ACTION ITEM:
Retype the listing that follows without a single change.

DATASET SECTION:
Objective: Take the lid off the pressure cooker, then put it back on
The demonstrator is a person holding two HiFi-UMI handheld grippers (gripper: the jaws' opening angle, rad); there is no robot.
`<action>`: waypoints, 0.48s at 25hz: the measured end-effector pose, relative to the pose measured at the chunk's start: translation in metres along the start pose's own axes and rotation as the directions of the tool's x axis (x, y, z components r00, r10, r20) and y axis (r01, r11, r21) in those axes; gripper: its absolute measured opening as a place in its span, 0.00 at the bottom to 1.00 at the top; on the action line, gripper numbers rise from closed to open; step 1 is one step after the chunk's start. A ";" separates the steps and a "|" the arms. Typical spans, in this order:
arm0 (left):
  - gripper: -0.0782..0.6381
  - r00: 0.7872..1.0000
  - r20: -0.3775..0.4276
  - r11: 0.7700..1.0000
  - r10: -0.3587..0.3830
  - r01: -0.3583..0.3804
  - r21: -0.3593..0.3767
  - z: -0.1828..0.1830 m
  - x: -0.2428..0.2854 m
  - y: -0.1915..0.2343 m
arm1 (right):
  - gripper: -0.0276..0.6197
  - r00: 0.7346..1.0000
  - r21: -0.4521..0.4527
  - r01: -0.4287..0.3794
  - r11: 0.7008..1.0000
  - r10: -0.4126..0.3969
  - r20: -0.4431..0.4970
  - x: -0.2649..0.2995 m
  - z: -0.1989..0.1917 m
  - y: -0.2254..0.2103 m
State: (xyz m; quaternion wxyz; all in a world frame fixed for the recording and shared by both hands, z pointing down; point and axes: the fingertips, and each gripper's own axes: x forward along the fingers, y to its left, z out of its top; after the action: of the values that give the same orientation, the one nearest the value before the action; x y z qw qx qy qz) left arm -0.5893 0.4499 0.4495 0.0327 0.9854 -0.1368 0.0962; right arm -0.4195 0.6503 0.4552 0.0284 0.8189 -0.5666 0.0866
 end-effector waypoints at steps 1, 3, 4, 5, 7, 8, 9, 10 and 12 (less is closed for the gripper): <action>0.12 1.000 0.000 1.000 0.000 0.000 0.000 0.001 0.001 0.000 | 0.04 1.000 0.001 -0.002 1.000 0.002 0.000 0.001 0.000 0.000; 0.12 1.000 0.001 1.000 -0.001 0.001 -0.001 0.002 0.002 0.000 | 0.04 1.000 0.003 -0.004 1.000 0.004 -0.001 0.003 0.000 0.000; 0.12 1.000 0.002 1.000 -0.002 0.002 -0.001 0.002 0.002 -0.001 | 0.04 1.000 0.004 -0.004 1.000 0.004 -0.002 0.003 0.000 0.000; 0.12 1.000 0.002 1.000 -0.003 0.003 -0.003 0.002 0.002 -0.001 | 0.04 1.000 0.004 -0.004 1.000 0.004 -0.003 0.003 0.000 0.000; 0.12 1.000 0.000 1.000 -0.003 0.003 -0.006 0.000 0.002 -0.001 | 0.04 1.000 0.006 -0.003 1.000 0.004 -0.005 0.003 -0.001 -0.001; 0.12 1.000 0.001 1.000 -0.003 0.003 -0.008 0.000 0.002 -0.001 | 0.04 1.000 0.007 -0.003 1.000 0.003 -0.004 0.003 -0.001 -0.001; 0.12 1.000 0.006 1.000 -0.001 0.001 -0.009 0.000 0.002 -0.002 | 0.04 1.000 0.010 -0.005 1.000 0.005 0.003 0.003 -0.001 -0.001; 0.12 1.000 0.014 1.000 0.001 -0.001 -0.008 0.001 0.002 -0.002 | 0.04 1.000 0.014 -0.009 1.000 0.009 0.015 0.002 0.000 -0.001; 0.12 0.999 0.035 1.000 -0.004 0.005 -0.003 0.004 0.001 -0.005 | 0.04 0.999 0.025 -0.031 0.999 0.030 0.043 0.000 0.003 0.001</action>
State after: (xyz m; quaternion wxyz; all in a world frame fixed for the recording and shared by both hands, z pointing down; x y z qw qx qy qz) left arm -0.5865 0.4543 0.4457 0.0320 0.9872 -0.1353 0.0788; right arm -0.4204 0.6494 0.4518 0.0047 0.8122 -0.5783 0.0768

RESPONSE:
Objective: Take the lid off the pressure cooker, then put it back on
The demonstrator is a person holding two HiFi-UMI handheld grippers (gripper: the jaws' opening angle, rad); there is no robot.
`<action>`: waypoints, 0.48s at 25hz: the measured end-effector pose, relative to the pose measured at the chunk's start: translation in metres along the start pose's own axes and rotation as the directions of the tool's x axis (x, y, z components r00, r10, r20) and y axis (r01, r11, r21) in those axes; gripper: its absolute measured opening as a place in its span, 0.00 at the bottom to 1.00 at the top; on the action line, gripper numbers rise from closed to open; step 1 is one step after the chunk's start. A ";" separates the steps and a "|" the arms. Typical spans, in this order:
arm0 (left):
  - gripper: -0.0782..0.6381
  - r00: 0.7872..1.0000
  - r20: -0.3775..0.4276
  - r11: 0.7700..1.0000
  - r10: -0.3587..0.3830
  - r01: -0.3583..0.3804
  - r21: -0.3593..0.3767
  - z: -0.1828..0.1830 m
  - x: -0.2428..0.2854 m
  - y: -0.1915..0.2343 m
arm1 (right):
  - gripper: -0.0276..0.6197
  - r00: 0.7346..1.0000
  - r21: -0.4521..0.4527
  - r01: -0.4287..0.3794
  - r11: 0.7008..1.0000
  - r10: -0.4126..0.3969
  - r20: -0.4431..0.4970
  - x: -0.2649..0.2995 m
  - z: -0.1989..0.1917 m
  - y: -0.2254..0.2103 m
State: (xyz m; quaternion wxyz; all in a world frame fixed for the recording and shared by both hands, z pointing down; point and axes: the fingertips, and each gripper's own axes: x forward along the fingers, y to its left, z out of its top; after the action: of the values that give the same orientation, the one nearest the value before the action; x y z qw qx qy qz) left arm -0.5893 0.4499 0.4495 0.0327 0.9854 -0.1368 0.0962; right arm -0.4195 0.6503 0.4552 0.0284 0.8189 -0.5666 0.0866
 end-effector waypoints at steps 1, 3, 4, 5, 7, 8, 9, 10 and 12 (less is closed for the gripper): <action>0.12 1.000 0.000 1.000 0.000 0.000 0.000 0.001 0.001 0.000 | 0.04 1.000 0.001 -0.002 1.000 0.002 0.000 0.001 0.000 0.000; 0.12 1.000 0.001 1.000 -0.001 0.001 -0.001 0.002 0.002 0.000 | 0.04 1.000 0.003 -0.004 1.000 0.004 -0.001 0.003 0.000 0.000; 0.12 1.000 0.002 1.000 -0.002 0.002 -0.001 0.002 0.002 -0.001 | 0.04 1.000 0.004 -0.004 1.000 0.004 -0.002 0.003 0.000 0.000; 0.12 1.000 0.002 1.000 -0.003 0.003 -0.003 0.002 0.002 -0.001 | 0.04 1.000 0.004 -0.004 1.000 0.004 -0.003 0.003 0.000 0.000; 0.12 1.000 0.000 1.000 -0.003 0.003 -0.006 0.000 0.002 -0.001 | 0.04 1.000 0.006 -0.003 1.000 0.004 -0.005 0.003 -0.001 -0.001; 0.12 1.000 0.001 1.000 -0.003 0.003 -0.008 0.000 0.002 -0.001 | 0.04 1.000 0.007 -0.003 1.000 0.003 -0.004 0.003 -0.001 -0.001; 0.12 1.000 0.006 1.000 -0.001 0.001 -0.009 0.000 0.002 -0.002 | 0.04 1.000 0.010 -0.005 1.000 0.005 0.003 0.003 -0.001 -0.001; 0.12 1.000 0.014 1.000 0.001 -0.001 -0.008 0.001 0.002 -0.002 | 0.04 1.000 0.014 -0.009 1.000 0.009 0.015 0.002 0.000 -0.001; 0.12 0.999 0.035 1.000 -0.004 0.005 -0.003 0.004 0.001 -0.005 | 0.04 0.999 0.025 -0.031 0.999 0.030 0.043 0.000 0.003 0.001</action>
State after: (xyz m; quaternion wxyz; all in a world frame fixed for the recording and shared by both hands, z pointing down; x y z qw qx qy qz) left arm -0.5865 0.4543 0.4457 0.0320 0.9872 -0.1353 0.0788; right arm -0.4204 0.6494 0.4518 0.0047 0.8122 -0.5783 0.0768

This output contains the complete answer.